Directions for this task: Print out the data below in full, exactly as written.

--- --- ---

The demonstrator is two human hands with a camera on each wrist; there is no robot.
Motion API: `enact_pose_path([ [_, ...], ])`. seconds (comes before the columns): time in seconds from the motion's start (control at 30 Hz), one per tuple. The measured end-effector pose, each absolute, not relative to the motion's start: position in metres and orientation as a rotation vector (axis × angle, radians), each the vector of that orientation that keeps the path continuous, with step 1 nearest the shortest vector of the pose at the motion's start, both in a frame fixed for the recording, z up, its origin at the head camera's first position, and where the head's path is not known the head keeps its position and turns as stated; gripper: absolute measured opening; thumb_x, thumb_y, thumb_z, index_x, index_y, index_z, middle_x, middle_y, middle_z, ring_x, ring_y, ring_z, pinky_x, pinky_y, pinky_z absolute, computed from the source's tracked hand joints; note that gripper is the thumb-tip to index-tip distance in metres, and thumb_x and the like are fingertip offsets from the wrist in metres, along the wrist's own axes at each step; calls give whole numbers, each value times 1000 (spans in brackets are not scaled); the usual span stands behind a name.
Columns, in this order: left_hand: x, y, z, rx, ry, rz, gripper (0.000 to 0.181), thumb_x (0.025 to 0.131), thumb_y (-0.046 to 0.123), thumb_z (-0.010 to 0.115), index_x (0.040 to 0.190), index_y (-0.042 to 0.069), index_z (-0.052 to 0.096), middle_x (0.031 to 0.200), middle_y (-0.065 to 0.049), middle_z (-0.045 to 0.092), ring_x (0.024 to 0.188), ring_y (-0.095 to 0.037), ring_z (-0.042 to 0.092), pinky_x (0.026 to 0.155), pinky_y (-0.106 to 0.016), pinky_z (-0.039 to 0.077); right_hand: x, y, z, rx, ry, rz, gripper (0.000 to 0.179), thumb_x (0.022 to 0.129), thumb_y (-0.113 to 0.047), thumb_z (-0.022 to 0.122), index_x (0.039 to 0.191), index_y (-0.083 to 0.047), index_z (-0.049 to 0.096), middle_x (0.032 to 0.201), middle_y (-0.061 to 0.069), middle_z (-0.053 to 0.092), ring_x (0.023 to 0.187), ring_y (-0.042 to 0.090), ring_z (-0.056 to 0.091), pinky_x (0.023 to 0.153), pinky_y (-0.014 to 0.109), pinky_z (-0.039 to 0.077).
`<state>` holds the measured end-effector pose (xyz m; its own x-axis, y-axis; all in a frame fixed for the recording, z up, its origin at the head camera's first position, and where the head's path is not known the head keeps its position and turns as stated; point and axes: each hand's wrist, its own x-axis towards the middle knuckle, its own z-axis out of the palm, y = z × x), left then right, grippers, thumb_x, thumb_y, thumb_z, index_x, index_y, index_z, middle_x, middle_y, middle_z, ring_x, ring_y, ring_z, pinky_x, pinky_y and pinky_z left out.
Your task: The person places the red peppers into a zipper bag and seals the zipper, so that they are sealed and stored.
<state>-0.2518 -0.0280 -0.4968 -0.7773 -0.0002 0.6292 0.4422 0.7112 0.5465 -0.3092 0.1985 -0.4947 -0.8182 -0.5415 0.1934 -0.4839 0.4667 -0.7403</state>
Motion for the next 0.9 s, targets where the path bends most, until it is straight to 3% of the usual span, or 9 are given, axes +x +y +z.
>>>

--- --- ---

Result:
The demonstrator is two human hands with a camera on each wrist; there is no robot.
Motion API: `enact_pose_path([ [_, ...], ])`. seconds (comes before the columns): time in seconds from the motion's start (control at 30 Hz), one per tuple. The measured end-effector pose, each absolute, not relative to the motion's start: position in metres and orientation as a rotation vector (axis × angle, radians), each the vector of that orientation that keeps the path continuous, with step 1 nearest the shortest vector of the pose at the motion's start, both in a frame fixed for the recording, z up, its origin at the head camera's first position, and where the head's path is not known the head keeps its position and turns as stated; gripper: absolute measured opening; thumb_x, thumb_y, thumb_z, index_x, index_y, index_z, middle_x, middle_y, middle_z, ring_x, ring_y, ring_z, pinky_x, pinky_y, pinky_z absolute, computed from the source's tracked hand joints; note that gripper is the thumb-tip to index-tip distance in metres, and thumb_x and the like are fingertip offsets from the wrist in metres, along the wrist's own axes at each step; calls give whole numbers, each value times 1000 (spans in brackets are not scaled); the usual span stands behind a name.
Columns, in this order: left_hand: x, y, z, rx, ry, rz, gripper (0.000 to 0.181), thumb_x (0.025 to 0.131), thumb_y (-0.046 to 0.123), thumb_z (-0.010 to 0.115), index_x (0.040 to 0.190), index_y (-0.042 to 0.069), index_z (-0.052 to 0.096), middle_x (0.031 to 0.200), middle_y (-0.065 to 0.049), middle_z (-0.045 to 0.092), ring_x (0.024 to 0.188), ring_y (-0.095 to 0.037), ring_z (-0.042 to 0.092), pinky_x (0.026 to 0.155), pinky_y (-0.106 to 0.016), pinky_z (-0.039 to 0.077); right_hand: x, y, z, rx, ry, rz, gripper (0.000 to 0.179), thumb_x (0.022 to 0.129), thumb_y (-0.113 to 0.047), thumb_z (-0.022 to 0.122), index_x (0.039 to 0.191), index_y (-0.083 to 0.047), index_z (-0.049 to 0.096), middle_x (0.032 to 0.201), middle_y (-0.061 to 0.069), middle_z (-0.053 to 0.092), ring_x (0.023 to 0.187), ring_y (-0.042 to 0.090), ring_z (-0.056 to 0.091), pinky_x (0.023 to 0.153), pinky_y (-0.014 to 0.109), pinky_z (-0.039 to 0.077).
`<state>` holds the measured end-effector pose (xyz m; its own x-axis, y-axis; all in a frame fixed for the recording, z up, its origin at the head camera's first position, and where the head's path is not known the head keeps its position and turns as stated; point and axes: each hand's wrist, its own x-axis towards the middle knuckle, its own z-axis out of the palm, y = z × x), left then right, grippers, thumb_x, thumb_y, thumb_z, index_x, index_y, index_z, middle_x, middle_y, middle_z, ring_x, ring_y, ring_z, pinky_x, pinky_y and pinky_z left out.
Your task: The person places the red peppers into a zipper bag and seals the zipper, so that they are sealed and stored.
<state>-0.2518 -0.0280 -0.4968 -0.7773 -0.0002 0.6292 0.4422 0.7112 0.5465 -0.3092 0.1985 -0.4947 -0.8182 -0.5415 0.1934 -0.4839 0.4667 -0.7403</state>
Motion for the next 0.9 s, targets where the path bends most, until it is straight to 3% of the usual span, or 9 are given, axes +x +y +z.
>>>

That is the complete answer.